DATA SHOWN:
▽
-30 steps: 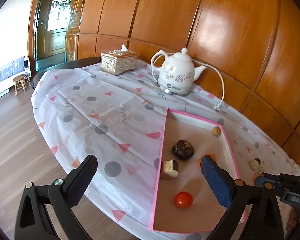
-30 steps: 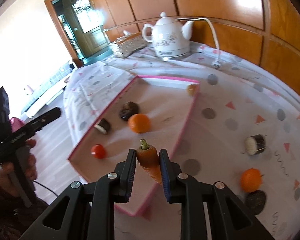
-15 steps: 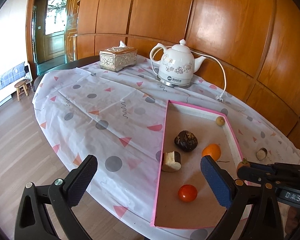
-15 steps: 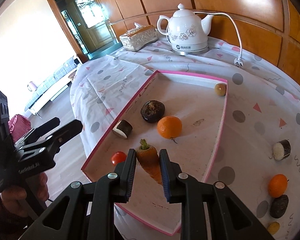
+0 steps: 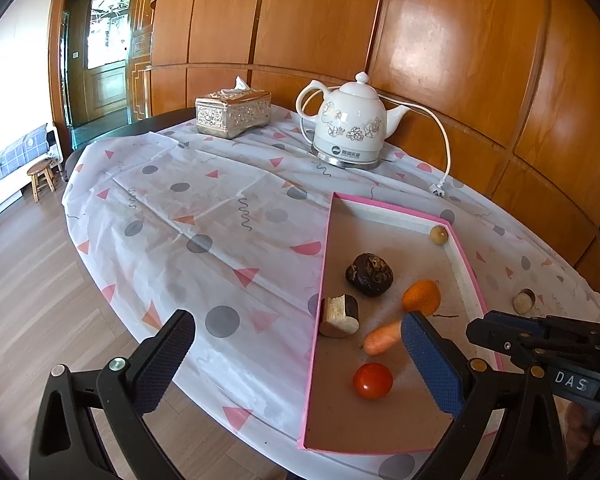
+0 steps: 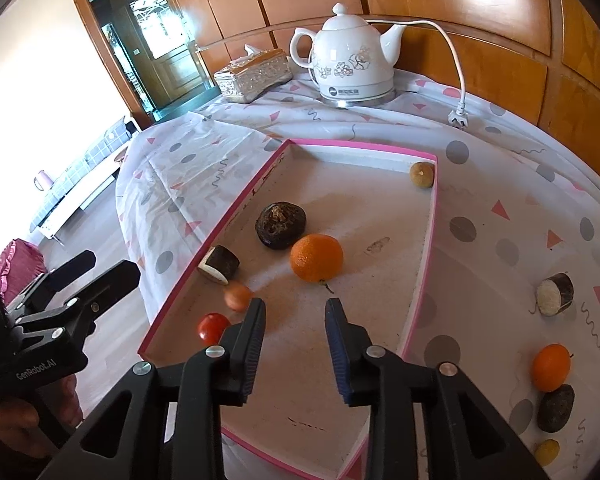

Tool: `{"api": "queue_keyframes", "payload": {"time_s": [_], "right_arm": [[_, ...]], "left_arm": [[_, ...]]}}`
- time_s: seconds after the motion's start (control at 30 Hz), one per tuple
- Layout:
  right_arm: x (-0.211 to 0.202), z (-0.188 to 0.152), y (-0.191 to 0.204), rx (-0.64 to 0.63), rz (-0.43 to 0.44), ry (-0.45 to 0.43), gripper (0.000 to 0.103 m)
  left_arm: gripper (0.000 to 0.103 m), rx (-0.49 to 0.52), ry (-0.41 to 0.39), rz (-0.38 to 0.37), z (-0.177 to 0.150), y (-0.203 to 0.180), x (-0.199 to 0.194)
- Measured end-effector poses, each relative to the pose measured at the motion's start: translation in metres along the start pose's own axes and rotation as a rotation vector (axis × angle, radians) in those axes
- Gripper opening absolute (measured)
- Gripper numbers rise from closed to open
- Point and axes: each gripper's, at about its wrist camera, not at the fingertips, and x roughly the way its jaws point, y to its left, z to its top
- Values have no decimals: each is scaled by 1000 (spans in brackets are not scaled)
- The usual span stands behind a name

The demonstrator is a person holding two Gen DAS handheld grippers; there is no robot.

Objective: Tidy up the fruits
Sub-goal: 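Carry the carrot into the pink tray and open the right gripper, then move the left gripper toward the small yellow potato beside the tray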

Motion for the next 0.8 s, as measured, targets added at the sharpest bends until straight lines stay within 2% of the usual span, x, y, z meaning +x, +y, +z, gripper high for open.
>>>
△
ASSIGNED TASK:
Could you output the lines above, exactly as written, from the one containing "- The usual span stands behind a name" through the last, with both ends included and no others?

ANSWER:
- The usual span stands behind a name

The demonstrator is a person holding two Gen DAS handheld grippers; there is no robot.

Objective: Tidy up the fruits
Sub-goal: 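Carry the carrot into the pink tray and open the right gripper, then move the left gripper toward the small yellow potato beside the tray
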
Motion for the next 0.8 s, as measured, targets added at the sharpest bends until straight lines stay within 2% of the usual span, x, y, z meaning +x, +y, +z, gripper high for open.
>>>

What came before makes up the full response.